On the day the Preakness Stakes would normally run, Maryland Gov. Larry Hogan announced the 2020 race’s new date of Oct. 3 – a move made necessary by the COVID-19 pandemic.
That puts the 1 3/16-mile Preakness, the shortest of the Triple Crown events, four weeks after the Kentucky Derby. Normally, it runs two weeks after the Derby, but this year’s new date means the race will likely become the third leg of the Triple Crown.
With the announcement made at the end of NBC’s rebroadcast of American Pharoah’s 2015 Preakness victory on Saturday afternoon, the Belmont Stakes is now the only remaining Triple Crown jewel needing a new date. Earlier on Saturday, New York Gov. Andrew Cuomo gave the green light to spectator-free racing in his state, beginning as soon as June 1.
Originally scheduled June 6, the Belmont Stakes remains in limbo as the New York Racing Association fleshes out its spring/summer meet schedule. There’s a good chance the Belmont will become the first leg of this year’s Triple Crown because a month after the Preakness, the Breeders’ Cup is set to run at Keeneland.
We’ve Seen This Before — 89 Years Ago
While unusual, the Belmont has run before the Preakness 11 times before 1931.
As for the 2020 Preakness, Pimlico Race Course in Baltimore actually scooped NBC an hour before its announcement. Track personnel updated the website, announcing tickets on sale for the new Oct. 3 date.
It wasn’t the only scoop concerning a new Preakness date. WBAL-TV, NBC’s Baltimore affiliate, originally broke the story on May 6 that NBC reserved time on Oct. 3. That sent The Stronach Group, which owns Pimlico, scrambling to refute the story. WBAL hedged its story less than 90 minutes after posting it online.
Maryland Racing Remains a Work in Progress
Work remains to be done on the Maryland racing front. Hogan lifted the state’s stay-at-home order on Friday, meaning racing could start at Pimlico as early as May 22, according to the Maryland Thoroughbred Horsemen’s Association.
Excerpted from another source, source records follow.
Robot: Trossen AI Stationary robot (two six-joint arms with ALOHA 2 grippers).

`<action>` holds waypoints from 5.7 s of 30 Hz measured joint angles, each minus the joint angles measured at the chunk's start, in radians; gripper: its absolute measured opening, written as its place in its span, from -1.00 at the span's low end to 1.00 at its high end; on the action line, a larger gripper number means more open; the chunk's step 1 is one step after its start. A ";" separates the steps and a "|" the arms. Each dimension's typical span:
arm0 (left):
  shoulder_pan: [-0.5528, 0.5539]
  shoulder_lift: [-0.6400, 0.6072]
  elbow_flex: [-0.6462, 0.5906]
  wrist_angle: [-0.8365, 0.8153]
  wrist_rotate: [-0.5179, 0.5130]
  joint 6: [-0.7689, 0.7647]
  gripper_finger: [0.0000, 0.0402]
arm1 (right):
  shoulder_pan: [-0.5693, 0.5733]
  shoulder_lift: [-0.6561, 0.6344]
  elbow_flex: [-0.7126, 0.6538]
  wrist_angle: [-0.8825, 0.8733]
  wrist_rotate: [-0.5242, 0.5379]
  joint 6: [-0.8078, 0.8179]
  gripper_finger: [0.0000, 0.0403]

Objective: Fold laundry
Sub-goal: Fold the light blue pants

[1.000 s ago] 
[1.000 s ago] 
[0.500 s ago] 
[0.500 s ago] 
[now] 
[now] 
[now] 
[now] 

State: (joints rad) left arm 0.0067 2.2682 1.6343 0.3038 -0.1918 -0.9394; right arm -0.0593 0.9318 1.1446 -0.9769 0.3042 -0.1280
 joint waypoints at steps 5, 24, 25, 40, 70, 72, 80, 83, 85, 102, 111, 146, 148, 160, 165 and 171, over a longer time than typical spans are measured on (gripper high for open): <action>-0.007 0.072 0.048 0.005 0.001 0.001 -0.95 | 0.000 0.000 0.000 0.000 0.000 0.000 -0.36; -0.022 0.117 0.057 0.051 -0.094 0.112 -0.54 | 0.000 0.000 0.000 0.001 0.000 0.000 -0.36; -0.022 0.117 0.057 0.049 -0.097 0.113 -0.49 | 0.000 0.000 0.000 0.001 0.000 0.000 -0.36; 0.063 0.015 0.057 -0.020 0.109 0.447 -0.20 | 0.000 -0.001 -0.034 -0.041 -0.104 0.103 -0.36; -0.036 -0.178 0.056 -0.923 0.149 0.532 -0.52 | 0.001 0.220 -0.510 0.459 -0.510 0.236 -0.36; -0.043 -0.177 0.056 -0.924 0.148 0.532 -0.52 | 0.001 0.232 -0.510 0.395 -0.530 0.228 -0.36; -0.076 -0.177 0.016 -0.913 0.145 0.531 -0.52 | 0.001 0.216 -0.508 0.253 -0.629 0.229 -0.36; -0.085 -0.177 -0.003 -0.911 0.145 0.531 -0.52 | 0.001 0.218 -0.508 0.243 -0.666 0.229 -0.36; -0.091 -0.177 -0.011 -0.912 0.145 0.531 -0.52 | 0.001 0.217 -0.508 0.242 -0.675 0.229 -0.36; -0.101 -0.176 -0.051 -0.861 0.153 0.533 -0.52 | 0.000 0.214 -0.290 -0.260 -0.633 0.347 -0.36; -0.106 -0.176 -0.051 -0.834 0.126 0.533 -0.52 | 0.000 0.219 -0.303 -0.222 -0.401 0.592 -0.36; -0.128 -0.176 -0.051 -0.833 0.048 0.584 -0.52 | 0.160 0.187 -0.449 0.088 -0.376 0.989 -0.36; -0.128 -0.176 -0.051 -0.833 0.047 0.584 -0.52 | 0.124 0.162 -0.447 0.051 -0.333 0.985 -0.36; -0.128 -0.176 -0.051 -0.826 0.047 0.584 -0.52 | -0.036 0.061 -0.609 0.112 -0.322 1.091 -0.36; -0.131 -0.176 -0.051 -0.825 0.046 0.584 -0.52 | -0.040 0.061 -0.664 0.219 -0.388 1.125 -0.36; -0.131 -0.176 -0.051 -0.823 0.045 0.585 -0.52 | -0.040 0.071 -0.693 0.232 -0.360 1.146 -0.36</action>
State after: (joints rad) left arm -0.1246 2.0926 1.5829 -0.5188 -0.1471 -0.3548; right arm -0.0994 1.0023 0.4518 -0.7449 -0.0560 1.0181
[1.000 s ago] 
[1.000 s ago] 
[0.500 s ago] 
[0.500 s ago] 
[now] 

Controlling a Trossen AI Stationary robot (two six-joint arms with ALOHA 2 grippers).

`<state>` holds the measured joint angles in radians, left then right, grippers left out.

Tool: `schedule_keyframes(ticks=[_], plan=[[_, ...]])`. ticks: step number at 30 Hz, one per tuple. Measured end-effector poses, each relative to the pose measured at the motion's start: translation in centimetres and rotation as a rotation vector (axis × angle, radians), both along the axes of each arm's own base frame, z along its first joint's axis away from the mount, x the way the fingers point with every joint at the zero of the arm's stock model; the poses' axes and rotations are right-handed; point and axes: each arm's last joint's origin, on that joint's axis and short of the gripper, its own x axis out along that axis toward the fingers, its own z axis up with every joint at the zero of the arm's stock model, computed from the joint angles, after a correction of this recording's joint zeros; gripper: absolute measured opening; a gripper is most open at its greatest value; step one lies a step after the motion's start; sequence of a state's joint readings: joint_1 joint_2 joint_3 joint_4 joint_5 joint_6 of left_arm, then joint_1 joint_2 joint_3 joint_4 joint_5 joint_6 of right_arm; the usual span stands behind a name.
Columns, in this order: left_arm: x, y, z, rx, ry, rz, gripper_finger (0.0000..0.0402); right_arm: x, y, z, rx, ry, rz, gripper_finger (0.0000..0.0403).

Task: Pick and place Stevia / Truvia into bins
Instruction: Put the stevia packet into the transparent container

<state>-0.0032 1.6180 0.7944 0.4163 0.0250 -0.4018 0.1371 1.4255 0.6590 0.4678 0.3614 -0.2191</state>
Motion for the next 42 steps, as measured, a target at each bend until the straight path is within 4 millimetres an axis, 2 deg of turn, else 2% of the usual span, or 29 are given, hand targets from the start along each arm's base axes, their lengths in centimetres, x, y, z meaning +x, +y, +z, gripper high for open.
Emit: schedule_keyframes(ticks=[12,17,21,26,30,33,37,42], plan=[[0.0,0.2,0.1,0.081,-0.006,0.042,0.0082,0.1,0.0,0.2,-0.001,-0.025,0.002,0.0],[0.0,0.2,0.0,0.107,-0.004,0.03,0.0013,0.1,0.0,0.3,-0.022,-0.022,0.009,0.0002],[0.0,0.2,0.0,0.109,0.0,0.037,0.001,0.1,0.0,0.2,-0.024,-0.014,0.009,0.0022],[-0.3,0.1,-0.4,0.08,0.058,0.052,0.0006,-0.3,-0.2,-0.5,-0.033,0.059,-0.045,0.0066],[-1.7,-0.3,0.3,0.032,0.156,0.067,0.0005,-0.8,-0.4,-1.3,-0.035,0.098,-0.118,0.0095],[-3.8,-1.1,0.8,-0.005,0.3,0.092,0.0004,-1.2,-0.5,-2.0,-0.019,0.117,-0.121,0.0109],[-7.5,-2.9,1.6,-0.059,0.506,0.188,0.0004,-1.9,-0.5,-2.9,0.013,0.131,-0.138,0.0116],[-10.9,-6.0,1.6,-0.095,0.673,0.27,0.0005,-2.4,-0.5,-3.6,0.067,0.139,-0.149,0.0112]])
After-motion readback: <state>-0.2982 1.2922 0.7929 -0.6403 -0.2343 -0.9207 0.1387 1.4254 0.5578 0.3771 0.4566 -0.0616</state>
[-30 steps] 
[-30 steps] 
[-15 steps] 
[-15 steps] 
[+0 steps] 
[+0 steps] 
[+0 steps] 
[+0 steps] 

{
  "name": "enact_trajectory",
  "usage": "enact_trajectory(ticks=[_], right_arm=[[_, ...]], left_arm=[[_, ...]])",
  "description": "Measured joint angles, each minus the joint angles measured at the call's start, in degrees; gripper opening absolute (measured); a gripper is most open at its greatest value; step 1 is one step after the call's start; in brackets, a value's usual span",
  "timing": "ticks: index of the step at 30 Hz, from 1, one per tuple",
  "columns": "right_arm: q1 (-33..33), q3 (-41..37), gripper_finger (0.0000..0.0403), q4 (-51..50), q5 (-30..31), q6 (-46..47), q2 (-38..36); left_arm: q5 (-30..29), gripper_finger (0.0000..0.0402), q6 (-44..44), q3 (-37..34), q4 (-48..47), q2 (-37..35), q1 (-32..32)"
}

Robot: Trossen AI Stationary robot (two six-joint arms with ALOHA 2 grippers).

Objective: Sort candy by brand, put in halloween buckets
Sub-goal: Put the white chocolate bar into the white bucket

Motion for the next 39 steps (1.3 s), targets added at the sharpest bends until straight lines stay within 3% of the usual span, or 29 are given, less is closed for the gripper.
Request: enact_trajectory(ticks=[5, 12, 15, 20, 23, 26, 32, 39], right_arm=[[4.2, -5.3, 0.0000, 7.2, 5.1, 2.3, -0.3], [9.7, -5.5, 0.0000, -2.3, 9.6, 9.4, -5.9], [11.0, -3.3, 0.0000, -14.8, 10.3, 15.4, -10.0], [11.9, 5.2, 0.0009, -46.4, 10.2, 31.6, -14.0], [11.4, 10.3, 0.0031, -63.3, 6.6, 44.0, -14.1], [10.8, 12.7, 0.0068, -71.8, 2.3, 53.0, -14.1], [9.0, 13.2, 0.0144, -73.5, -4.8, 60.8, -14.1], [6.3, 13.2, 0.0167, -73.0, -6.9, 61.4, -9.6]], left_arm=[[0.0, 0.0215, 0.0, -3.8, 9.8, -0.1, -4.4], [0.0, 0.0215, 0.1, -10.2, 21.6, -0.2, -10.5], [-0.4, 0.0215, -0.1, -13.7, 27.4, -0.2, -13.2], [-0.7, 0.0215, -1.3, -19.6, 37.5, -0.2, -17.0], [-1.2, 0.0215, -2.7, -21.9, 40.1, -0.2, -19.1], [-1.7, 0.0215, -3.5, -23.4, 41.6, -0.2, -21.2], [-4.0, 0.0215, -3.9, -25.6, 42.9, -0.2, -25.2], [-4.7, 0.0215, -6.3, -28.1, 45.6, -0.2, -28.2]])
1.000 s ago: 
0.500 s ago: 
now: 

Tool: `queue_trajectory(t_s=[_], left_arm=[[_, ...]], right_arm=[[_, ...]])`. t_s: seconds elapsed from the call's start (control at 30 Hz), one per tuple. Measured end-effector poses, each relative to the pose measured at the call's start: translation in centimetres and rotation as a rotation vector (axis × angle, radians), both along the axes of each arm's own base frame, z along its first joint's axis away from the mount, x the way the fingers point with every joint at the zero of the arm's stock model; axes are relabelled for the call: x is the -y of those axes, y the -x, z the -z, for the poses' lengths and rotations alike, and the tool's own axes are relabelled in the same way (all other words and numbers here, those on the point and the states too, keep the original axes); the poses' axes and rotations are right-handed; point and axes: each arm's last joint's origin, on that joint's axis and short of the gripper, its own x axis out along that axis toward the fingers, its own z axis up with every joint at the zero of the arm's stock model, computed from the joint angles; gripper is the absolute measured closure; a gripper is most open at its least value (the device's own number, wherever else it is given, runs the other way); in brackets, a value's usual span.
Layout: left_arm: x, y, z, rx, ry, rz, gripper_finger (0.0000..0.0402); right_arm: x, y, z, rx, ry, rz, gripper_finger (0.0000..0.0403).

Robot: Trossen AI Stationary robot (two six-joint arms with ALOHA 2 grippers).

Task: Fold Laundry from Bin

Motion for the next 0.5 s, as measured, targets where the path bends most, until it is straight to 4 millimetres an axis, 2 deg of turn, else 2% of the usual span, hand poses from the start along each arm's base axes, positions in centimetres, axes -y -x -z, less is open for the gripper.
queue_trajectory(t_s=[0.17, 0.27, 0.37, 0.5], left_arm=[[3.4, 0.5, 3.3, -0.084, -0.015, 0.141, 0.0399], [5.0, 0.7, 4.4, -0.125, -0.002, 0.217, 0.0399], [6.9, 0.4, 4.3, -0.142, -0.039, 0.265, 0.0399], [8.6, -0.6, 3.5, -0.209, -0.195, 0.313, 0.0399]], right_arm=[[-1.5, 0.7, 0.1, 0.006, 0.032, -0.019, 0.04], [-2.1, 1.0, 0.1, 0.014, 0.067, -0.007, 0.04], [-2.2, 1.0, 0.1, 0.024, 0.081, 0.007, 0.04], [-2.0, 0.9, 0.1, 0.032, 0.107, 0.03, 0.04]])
The Black Eyed Susan Stakes, a Grade 2 for fillies and mares that normally runs the day before the Preakness, still needs a new date.
“Under normal circumstances, I would be standing at Pimlico with (Belinda Stronach, chairman and president of The Stronach Group), presenting the Woodlawn Trophy to the winner of the 145th Preakness Stakes,” Hogan said during the broadcast. “But as we all know, these are not ordinary circumstances.”
These unordinary circumstances are affecting the Preakness for the first time since 1945, when it ran on June 16. That was one week after the rescheduled Kentucky Derby. Both races ran outside of their customary dates because of World War II restrictions on wire services, gas, rubber, and unnecessary railroad trips. Plus, government officials thought Americans should be buying war bonds, not betting tickets at the track.
Are We In for Another Polynesian-Style Upset?
At 12/1, Polynesian scored an upset in that 1945 Preakness, beating Derby winner Hoop Jr. by 2 ½ lengths. Polynesian would later sire the great Native Dancer, who won the 1953 Preakness. With that, Polynesian became one of eight Preakness winners to sire another Preakness champion.
Dating to 1873, the Preakness predates the Derby by two years. In 1917 and 1922, both races went off on the same day.